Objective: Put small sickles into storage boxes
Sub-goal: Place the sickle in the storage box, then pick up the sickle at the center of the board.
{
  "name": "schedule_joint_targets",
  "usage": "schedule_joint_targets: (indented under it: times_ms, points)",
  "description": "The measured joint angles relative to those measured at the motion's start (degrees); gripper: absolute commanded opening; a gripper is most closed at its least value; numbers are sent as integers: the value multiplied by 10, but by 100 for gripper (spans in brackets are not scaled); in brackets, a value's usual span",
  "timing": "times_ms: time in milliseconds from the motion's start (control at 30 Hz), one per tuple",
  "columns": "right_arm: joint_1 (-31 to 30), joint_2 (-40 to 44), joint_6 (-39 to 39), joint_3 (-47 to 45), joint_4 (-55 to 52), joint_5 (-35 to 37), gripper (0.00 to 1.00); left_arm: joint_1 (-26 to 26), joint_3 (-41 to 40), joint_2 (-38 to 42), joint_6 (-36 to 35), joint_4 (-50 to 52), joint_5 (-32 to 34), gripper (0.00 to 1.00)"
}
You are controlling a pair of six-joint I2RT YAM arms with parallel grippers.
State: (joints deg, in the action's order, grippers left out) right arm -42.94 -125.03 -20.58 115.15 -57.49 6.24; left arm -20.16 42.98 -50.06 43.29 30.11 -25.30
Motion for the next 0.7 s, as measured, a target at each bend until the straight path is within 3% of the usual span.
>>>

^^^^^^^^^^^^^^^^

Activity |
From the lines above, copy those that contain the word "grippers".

The answer |
You are controlling a pair of six-joint I2RT YAM arms with parallel grippers.
State: (joints deg, in the action's order, grippers left out) right arm -42.94 -125.03 -20.58 115.15 -57.49 6.24; left arm -20.16 42.98 -50.06 43.29 30.11 -25.30

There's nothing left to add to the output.